What needs to be done => Copy, from the material below, each line that contains the word "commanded".

Data for this task =>
= = = = = = =

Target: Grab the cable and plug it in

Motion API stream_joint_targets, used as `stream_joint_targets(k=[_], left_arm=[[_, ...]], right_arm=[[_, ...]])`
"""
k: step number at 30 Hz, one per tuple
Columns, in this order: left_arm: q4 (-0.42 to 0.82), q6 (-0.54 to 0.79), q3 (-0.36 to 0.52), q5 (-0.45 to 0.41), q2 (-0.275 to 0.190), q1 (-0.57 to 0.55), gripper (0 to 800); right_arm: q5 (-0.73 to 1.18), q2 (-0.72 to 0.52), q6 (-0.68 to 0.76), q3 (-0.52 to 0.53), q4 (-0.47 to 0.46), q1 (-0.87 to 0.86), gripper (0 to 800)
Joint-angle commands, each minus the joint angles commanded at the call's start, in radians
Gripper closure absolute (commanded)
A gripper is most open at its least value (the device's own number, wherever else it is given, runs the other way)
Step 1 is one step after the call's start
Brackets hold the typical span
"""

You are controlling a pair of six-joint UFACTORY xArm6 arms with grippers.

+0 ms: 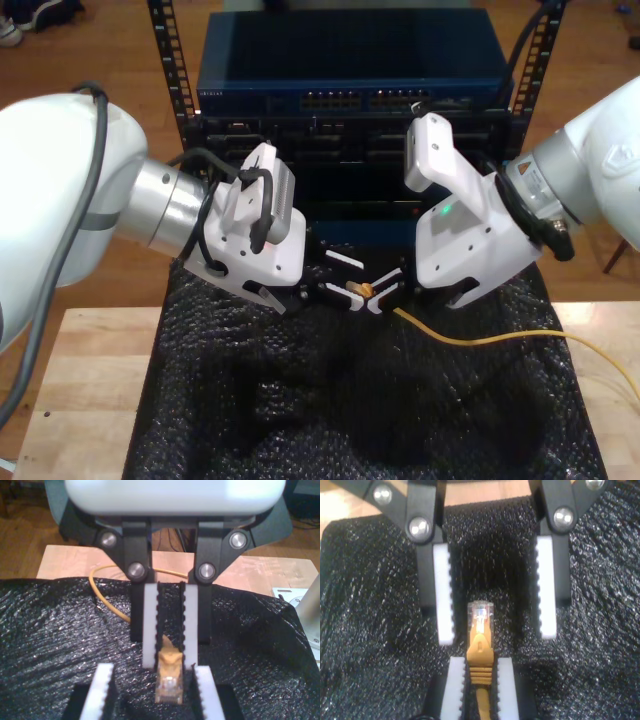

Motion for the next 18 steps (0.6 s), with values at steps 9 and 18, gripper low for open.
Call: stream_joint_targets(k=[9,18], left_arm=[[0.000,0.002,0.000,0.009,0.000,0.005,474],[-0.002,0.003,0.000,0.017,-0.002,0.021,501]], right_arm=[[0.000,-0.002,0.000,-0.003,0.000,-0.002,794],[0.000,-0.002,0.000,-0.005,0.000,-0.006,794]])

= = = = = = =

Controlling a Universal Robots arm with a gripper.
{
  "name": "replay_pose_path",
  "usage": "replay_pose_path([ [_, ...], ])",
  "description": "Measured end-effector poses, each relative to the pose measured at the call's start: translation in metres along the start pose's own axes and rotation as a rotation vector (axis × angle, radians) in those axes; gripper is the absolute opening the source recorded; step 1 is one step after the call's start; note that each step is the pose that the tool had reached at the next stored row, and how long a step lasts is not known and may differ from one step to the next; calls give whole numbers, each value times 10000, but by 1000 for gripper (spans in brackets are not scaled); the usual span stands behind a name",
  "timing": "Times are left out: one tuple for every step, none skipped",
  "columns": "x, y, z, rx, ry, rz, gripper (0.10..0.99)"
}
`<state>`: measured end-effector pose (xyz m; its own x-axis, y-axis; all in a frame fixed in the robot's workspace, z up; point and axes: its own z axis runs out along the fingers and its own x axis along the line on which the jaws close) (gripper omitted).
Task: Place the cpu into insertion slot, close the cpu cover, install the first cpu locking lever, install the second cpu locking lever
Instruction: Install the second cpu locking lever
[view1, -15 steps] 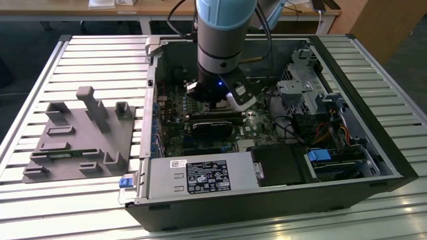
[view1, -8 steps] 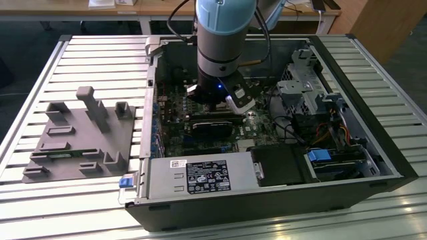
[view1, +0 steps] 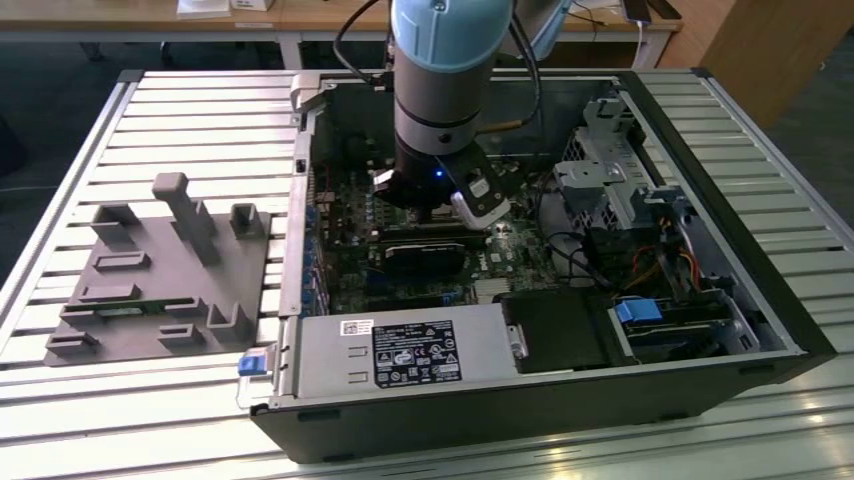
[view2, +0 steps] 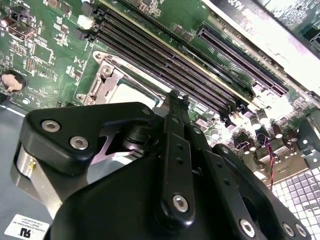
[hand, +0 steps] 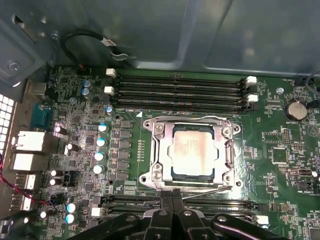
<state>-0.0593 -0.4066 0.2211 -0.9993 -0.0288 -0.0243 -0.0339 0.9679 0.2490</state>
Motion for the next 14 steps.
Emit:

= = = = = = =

Your response =>
Joint-angle commands, each minus the joint angles commanded at the call's start, in radians
Gripper closure absolute (commanded)

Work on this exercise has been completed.